Meta ha recentemente annunciato l’introduzione di quattro nuovi chip AI, progettati per ottimizzare l’addestramento e l’inferenza dei modelli di intelligenza artificiale. Tuttavia, il lancio del nuovo modello di linguaggio Avocado è stato rinviato a maggio, un passo che riflette le sfide che l’azienda sta affrontando nel competitivo panorama dell’AI.
I nuovi chip AI di Meta
La nuova linea di chip MTIA (Meta Training and Inference Accelerator), composta dai modelli 300, 400, 450 e 500, è destinata a potenziare le capacità di calcolo necessarie per gestire i carichi di lavoro sempre più complessi associati all’AI. Meta prevede di installare questi chip nei propri server entro la fine del 2027, continuando a utilizzare anche i chip di NVIDIA e AMD per integrare le proprie operazioni.
Il chip MTIA 300, attualmente in produzione, sarà impiegato per i modelli di Ranking e Recommendation entro il 2026. Con una capacità di 216 GB di HBM (High Bandwidth Memory) e una larghezza di banda di 6,1 TB/s, il MTIA 300 raggiunge prestazioni massime di 1,2 PFLOPS.
Il MTIA 400 è progettato per supportare modelli di intelligenza artificiale generativa. Con 288 GB di HBM e una larghezza di banda di 9,2 TB/s, questo chip offre prestazioni massime di 12 PFLOPS.
Il MTIA 450 e il MTIA 500 sono ulteriormente ottimizzati per l’inferenza dei modelli generativi. Il 450 ha 288 GB di HBM con larghezza di banda di 18,4 TB/s e prestazioni di 21 PFLOPS, mentre il 500 integra fino a 512 GB di HBM, con una larghezza di banda di 27,6 TB/s e prestazioni massime di 30 PFLOPS. I consumi energetici variano tra 800 e 1.700 Watt, a seconda del modello.
Il rinvio del modello Avocado
Il nuovo modello di linguaggio Avocado, inizialmente previsto per il lancio imminente, è stato posticipato a maggio. Questo modello, che era destinato a sostituire i precedenti Llama 4, ha subito ritardi dovuti a una serie di fattori, inclusi problemi legati alle prestazioni.

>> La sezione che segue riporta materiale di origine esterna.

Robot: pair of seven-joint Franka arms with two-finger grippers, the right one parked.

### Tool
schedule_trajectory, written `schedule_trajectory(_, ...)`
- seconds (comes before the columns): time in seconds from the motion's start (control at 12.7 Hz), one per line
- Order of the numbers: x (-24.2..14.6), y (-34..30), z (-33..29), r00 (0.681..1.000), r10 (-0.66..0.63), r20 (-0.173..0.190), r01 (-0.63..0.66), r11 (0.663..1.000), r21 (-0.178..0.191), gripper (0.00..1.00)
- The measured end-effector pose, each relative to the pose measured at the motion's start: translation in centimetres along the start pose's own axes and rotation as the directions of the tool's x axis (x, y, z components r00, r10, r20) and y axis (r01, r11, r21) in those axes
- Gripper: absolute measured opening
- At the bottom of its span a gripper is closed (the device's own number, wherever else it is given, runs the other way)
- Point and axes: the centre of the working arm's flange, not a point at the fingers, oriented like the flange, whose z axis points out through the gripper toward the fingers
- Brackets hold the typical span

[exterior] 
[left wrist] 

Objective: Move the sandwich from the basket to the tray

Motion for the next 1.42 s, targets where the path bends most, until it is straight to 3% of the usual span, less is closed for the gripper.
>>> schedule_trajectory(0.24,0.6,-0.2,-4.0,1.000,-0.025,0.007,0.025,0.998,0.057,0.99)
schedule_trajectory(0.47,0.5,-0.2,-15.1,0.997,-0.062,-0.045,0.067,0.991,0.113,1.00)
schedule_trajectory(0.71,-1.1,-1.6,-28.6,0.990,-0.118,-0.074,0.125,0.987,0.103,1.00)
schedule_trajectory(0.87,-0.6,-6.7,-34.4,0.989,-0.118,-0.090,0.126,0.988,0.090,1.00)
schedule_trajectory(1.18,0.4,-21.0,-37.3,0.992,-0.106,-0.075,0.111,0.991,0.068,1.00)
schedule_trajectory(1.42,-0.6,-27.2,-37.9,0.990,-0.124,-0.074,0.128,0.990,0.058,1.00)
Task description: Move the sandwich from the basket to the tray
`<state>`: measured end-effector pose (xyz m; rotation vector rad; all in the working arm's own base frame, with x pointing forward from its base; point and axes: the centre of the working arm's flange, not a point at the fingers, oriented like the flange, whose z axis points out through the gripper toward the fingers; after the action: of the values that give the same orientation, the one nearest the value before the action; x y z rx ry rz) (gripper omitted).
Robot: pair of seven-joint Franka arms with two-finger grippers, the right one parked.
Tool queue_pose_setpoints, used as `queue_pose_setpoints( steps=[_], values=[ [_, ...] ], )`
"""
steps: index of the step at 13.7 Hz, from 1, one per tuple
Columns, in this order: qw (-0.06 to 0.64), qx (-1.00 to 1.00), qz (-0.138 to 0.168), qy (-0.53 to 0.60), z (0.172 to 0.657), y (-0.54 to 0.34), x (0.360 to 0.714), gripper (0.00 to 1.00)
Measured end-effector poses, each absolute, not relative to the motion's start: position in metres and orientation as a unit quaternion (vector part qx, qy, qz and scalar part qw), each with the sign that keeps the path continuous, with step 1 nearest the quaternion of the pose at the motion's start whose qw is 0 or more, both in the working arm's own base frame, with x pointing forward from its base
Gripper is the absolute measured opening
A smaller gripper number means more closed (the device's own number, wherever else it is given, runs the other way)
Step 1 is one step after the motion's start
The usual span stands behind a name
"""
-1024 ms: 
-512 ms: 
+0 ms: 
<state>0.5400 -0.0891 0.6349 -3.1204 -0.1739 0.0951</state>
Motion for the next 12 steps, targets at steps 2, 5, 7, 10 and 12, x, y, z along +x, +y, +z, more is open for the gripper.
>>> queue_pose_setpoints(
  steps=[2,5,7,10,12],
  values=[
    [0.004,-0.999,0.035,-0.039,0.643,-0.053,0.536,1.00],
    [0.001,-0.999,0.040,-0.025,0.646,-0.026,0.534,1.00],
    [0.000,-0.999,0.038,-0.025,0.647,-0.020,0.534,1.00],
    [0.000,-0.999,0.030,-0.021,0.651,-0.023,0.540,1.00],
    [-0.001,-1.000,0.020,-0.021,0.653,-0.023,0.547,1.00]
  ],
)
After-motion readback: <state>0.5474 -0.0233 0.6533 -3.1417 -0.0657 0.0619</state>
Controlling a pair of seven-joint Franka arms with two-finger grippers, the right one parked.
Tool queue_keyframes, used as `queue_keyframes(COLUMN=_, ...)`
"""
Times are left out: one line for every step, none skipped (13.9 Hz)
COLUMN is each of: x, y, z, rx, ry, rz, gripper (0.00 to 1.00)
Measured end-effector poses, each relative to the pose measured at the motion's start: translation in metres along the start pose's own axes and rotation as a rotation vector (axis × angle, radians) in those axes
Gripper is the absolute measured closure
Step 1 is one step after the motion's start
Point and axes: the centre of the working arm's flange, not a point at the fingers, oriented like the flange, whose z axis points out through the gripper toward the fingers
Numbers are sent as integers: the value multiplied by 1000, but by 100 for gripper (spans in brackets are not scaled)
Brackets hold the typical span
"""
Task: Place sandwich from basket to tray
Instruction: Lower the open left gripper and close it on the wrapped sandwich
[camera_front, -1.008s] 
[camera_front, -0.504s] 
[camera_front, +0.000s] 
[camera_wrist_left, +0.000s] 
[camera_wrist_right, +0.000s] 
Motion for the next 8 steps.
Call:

Mark Zuckerberg ha deciso di istituire i Superintelligence Labs per accelerare lo sviluppo di nuovi modelli AI, al fine di chiudere il gap con i concorrenti. Secondo fonti del New York Times, alcuni dirigenti di Meta hanno anche discusso la possibilità di impiegare Gemini per migliorare le capacità di Meta AI, abbandonando i modelli Llama 4.
Le sfide dell’intelligenza artificiale
La competizione nel settore dell’intelligenza artificiale è diventata sempre più agguerrita, con aziende come Meta, Google, Amazon e Microsoft che investono enormi risorse nello sviluppo di tecnologie AI avanzate. Il continuo aggiornamento e miglioramento delle capacità di calcolo è cruciale per mantenere la competitività sul mercato. Meta, con l’introduzione dei suoi chip proprietari, mira a ridurre la dipendenza da fornitori esterni, cercando di ottenere un vantaggio strategico nel campo dell’AI.
Inoltre, mentre Meta si concentra sul potenziamento delle sue infrastrutture hardware, l’attenzione rimane alta sulle prestazioni e sull’innovazione necessaria per i modelli di linguaggio, una componente fondamentale per il successo dell’intelligenza artificiale generativa. La creazione di modelli come Avocado e Mango, quest’ultimo dedicato alla generazione di immagini e video, rappresenta il prossimo passo nell’evoluzione dell’AI.